Abstract Introduction and objectives This study aimed to compare the effects of different biotinylation methods on the performance characteristics of allergen-specific IgE detection. Materials and methods The Gal d 6 gene was cloned into the pAN6/pAC6 vector, resulting in rGal d 6-Bio/Bio-rGal d 6 vector. The fusion protein was expressed in Escherichia coli AVB101 and simultaneously biotinylated in a site-specific manner. The Gal d 6 gene was amplified via PCR and cloned into the pET-28a vector and transformed into E. coli BL21 and purified via Ni-NTA, followed by chemical biotinylation using Sulfo-NHS-LC-Biotin. Twenty-eight patients allergic to hen's egg white were examined for sensitization against egg yolk.
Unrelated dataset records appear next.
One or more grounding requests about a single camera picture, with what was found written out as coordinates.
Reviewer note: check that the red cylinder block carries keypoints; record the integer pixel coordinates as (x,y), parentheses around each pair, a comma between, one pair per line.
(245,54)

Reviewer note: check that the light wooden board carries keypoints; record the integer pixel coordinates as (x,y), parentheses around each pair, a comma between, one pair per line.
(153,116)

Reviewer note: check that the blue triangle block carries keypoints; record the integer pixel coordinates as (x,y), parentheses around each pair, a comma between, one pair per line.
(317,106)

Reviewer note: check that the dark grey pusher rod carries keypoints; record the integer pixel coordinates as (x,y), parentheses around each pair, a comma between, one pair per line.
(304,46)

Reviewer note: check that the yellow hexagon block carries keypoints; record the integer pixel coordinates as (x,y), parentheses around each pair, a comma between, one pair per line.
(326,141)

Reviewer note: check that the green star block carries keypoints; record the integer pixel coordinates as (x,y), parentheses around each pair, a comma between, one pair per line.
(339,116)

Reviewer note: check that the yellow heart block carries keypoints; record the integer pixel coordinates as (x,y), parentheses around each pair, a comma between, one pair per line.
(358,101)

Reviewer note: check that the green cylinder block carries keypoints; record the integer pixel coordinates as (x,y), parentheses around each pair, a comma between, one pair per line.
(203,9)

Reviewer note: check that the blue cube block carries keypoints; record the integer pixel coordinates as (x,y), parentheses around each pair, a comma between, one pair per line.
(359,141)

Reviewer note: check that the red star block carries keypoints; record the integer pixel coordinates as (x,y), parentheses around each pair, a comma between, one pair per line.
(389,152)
An antigen-capture enzyme-linked immunosorbent assay (AC-ELISA) was developed to detect allergen-specific IgE. Results rGal d 6, Bio-rGal d 6, and rGal d 6 were prepared using different biotin binding modes to detect allergen-specific IgE. rGal d 6-Bio (Kd = 0.6154) and Bio-rGal d 6 (Kd = 0.6698) had a markedly better detection performance than rGal d 6 (Kd = 28.93), and the rGal d 6-Bio had a better detection performance in small-volume serum samples. Conclusions rGal d 6-Bio improved the sensitivity for the detection of allergen-specific IgE.